Ecco perché nasce l’antologia di racconti La cella di Gaudì, perché anche quello che tutti pensiamo possa essere il lato B degli uomini è in realtà qualcosa dove è possibile che nascano i fiori. A volte stando dentro il lato B della vita si osserva con più attenzione lo sfolgorio e la lucentezza del lato A che non basta, però, a raccontare e colorare l’anima. Da quella cella si doveva per forza guardare in maniera diversa, con occhi penetranti e nuovi: si doveva cambiare prospettiva: quella che trovate nella Sagrada Famiglia a Barcellona, l’unica chiesa visitata da milioni di fedeli dove non si canta Messa. Un’assurdità incantevole, un ossimoro perfetto: il lato B di tutte le chiese del mondo. La chiesa di Gaudì, con guglie verso il cielo, un cantiere sempre aperto, come le storie degli uomini, dove nulla è definito e definitivo. La cella di Gaudì con pezzi di vetro che si infrangono e si colorano. Ecco il nostro viaggio nel lato B delle opportunità. Oggi, ci sarà uno spettacolo folle. Insieme ad altri scrittori, a Cagliari, ci sarà un reading dove saranno raccolti i soldi per Collins, un ragazzo di colore che aveva raccontato la sua storia ad uno scrittore ed era finito nel progetto “La cella di Gaudì”. Collins, per una serie di vicissitudini burocratiche (quelle si, da lato b) si trova ancora in italia, alla ricerca di un lavoro e non riesce a pagare l’affitto. In Italia è stato in carcere, dove ha pagato per i suoi errori, ha raccontato la sua storia, ha avuto dei permessi per narrarla in giro per la Sardegna. Poi finisce la pena e qui comincia la storia assurda di Collins. Lo portano nel CIE di bari perché deve essere espulso. Il cie è peggio di un carcere, è stato ributtato nel suo peggior lato B. Quello senza speranza. Ma Salvatore Bandinu, il suo scrittore, il suo io narrante non si ferma, comincia a parlare con gli avvocati e si riesce a far liberare dal CIE Collins. Lui cerca lavoro ma non è semplice. Non ha, in questo momento i soldi dell’affitto. Non sono molti. Ma non li ha. Il suo sogno è rimanere in Italia. Stasera proviamo a regalargli una speranza. Perché anche nel lato B girano canzoni degne di essere ascoltate. Il reading è a Cagliari, libreria Cocco, in via Tuveri 20, alle ore 19.00. Per chi ha amato e ama la musica nelle parole. E viceversa.

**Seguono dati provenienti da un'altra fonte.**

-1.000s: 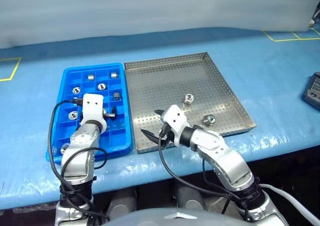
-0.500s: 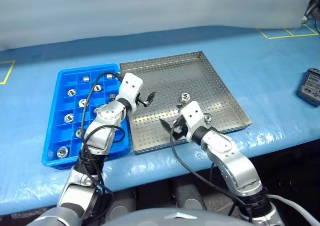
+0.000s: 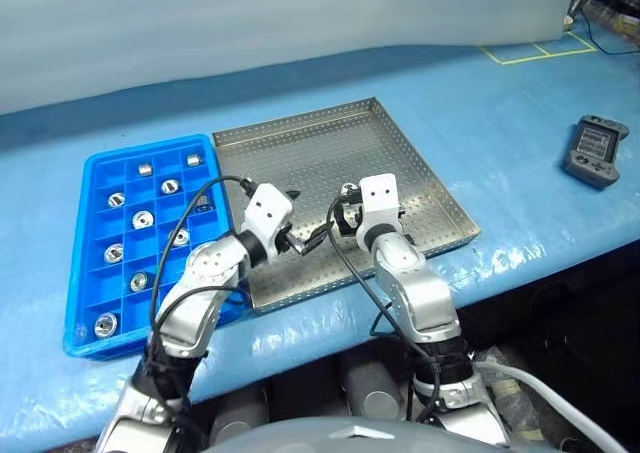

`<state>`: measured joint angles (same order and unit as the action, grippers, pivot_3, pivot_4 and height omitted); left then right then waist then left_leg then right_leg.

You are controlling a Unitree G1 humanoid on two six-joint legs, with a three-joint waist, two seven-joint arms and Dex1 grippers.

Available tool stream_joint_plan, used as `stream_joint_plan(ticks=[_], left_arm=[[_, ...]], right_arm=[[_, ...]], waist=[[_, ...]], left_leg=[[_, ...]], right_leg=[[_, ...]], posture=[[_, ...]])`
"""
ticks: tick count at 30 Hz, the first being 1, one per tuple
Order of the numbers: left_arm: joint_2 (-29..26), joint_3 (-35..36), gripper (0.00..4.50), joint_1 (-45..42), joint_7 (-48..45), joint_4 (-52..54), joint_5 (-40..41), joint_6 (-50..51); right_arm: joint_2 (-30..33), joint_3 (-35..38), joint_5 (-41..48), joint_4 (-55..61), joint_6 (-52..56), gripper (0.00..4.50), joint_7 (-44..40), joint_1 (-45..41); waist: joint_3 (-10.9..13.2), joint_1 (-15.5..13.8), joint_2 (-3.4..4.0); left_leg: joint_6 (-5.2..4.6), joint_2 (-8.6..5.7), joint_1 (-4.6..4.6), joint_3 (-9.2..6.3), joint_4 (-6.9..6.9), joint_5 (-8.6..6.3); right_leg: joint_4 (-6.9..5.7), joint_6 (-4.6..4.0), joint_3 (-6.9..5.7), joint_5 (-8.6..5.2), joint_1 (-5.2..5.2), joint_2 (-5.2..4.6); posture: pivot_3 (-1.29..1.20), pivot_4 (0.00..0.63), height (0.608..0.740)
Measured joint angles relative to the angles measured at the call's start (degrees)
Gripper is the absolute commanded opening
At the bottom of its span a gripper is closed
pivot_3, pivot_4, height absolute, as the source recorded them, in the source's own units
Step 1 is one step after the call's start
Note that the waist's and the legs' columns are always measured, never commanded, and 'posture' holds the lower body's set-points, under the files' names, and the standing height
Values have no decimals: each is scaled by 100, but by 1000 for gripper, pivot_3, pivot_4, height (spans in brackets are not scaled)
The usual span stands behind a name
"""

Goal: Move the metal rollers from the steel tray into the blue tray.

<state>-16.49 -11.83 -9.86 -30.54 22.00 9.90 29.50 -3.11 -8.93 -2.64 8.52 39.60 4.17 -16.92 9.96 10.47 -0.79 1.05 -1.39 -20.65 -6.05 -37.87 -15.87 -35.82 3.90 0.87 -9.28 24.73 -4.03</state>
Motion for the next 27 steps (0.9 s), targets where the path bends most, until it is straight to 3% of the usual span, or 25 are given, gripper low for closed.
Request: stream_joint_plan(ticks=[7, 13, 21, 22, 27], left_arm=[[-307, -136, 4474, 678, -374, 715, 313, 7], [-348, -290, 4474, 766, -374, 878, 422, 52], [-263, -705, 4500, 852, -283, 981, 425, 111], [-259, -706, 4500, 862, -247, 985, 425, 111], [-57, -624, 4500, 918, 111, 1007, 398, 70]], right_arm=[[-282, 351, 7, -958, -238, 4500, 219, -550], [-457, 771, 101, -1668, -445, 4500, 465, -933], [-549, 1051, 243, -2436, -787, 1867, 572, -1251], [-549, 1049, 249, -2455, -808, 1689, 570, -1251], [-549, 916, 221, -2452, -829, 1695, 458, -1251]], waist=[[1, -94, 2], [2, -223, 5], [1, -368, 8], [1, -371, 9], [1, -373, 9]], left_leg=[[-2, 0, 1, -2, 0, -1], [-2, 0, 3, -1, 3, -1], [-3, 0, 3, -1, 5, -1], [-3, 0, 3, -1, 5, -1], [-3, 0, 3, -1, 5, -1]], right_leg=[[-1, -6, -2, -4, 0, 0], [0, -7, -2, -3, 0, 2], [0, -13, -2, -6, 1, 2], [0, -18, -2, -10, 1, 2], [-1, -24, -2, -13, 1, 2]], posture=[[-125, 150, 740], [-102, 150, 740], [-89, 150, 740], [-87, 150, 740], [-67, 150, 740]])
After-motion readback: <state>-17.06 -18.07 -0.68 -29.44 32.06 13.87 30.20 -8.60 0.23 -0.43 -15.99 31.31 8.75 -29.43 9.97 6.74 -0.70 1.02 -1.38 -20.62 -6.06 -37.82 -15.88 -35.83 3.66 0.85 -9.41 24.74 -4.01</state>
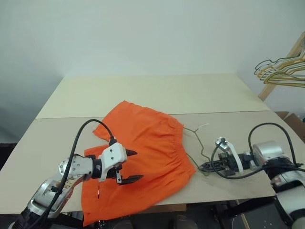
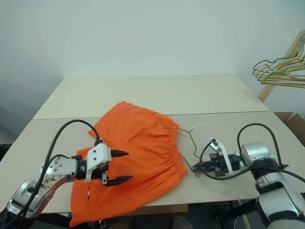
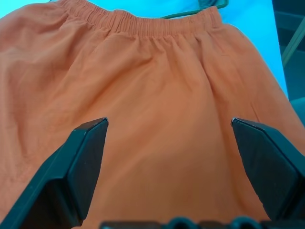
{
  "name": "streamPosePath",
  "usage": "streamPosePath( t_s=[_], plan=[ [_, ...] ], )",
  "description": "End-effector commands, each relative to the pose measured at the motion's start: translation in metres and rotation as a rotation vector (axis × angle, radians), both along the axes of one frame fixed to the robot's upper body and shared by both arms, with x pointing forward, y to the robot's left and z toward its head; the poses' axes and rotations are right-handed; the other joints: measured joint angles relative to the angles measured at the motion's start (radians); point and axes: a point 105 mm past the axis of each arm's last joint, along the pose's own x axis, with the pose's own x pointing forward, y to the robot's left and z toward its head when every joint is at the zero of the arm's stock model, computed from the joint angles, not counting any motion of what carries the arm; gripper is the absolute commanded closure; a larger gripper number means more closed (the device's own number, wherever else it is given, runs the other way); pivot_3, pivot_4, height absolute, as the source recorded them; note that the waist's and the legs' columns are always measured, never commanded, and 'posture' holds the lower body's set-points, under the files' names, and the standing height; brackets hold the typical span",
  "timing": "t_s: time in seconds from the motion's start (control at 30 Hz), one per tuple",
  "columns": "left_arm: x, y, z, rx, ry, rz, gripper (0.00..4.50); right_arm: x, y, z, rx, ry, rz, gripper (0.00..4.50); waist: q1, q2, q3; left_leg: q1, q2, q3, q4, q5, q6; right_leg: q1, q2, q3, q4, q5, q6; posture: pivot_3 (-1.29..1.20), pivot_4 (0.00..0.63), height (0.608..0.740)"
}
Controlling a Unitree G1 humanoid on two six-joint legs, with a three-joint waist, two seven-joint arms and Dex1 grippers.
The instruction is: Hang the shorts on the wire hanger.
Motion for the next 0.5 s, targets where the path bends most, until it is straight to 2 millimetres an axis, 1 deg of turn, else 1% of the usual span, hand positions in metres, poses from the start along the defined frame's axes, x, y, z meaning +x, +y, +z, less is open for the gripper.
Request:
streamPosePath(
  t_s=[0.03,0.2,0.33,0.37,0.43,0.47,0.5],
  plan=[
    [0.0,-0.002,0.009,-0.001,-0.05,0.0,0.02,0.012,0.002,0.003,0.032,-0.047,-0.032,4.5,0.002,-0.003,-0.003,0.0,0.0,0.0,0.0,0.0,0.0,0.0,0.0,0.0,0.0,0.0,0.0,0.11,0.0,0.74],
    [-0.001,-0.001,0.008,0.001,-0.052,0.01,0.02,0.026,0.007,0.009,0.082,-0.125,-0.087,4.5,0.002,-0.005,-0.005,0.0,0.0,0.0,0.001,0.0,0.0,0.001,0.0,0.0,0.001,0.0,0.0,0.11,0.0,0.74],
    [0.001,-0.001,0.01,-0.003,-0.063,0.01,0.02,0.041,0.007,0.019,0.076,-0.315,-0.131,4.5,0.005,-0.004,-0.005,0.0,0.001,0.001,0.0,0.0,-0.001,-0.001,0.0,0.0,0.001,0.0,0.0,0.1,0.0,0.74],
    [0.003,-0.002,0.011,-0.006,-0.072,0.008,0.02,0.044,0.007,0.02,0.056,-0.391,-0.124,4.5,0.008,-0.004,-0.005,0.0,0.001,0.001,0.0,0.0,-0.001,-0.001,0.0,0.0,0.001,0.0,0.0,0.09,0.0,0.74],
    [0.006,-0.002,0.013,-0.011,-0.084,0.009,0.02,0.045,0.008,0.021,0.011,-0.486,-0.103,4.5,0.011,-0.003,-0.004,-0.001,0.001,0.001,0.0,0.0,-0.001,-0.001,0.0,0.0,0.001,0.0,0.0,0.08,0.0,0.74],
    [0.009,-0.004,0.018,-0.023,-0.099,0.007,0.02,0.047,0.01,0.024,-0.022,-0.563,-0.084,4.5,0.012,-0.003,-0.004,-0.001,0.001,0.001,0.0,0.0,-0.001,-0.001,0.0,0.0,0.0,0.0,0.0,0.08,0.0,0.74],
    [0.011,-0.006,0.023,-0.04,-0.111,0.005,0.02,0.048,0.012,0.026,-0.04,-0.603,-0.072,4.5,0.016,-0.003,-0.004,-0.001,0.001,0.001,0.0,0.0,-0.001,-0.001,0.0,0.0,0.0,0.0,0.0,0.08,0.0,0.74]
  ],
)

Le storie hanno tutte un cassetto adatto alle dignità. Poi, a volte, riescono a non essere sufficienti per quel misero cassetto e sconfinano, diventando quasi leggenda. Potessi scrivere una lettera a qualcuno con cui ritirarmi in un’isola deserta avrei, forse, l’imbarazzo della scelta. Molti, purtroppo, non ci sono più. Parlo di Pasolini, Fellini, Troisi, Franca Rame, Jannacci, Che Guevara. Così, giusto per citarne alcuni. Ma poter scrivere ad una donna, una donna ideale, una donna con la quale passerei tutti gli anni che mi restano (posto, chiaramente, di essere rimasto improvvisamente solo e non è il mio caso) in un’isola deserta e ricevere la risposta affermativa e poter imbarcarmi in questa incredibile avventura e viverci per trent’anni ecco, questa è una storia da raccontare, una storia con i densi colori della mitologia.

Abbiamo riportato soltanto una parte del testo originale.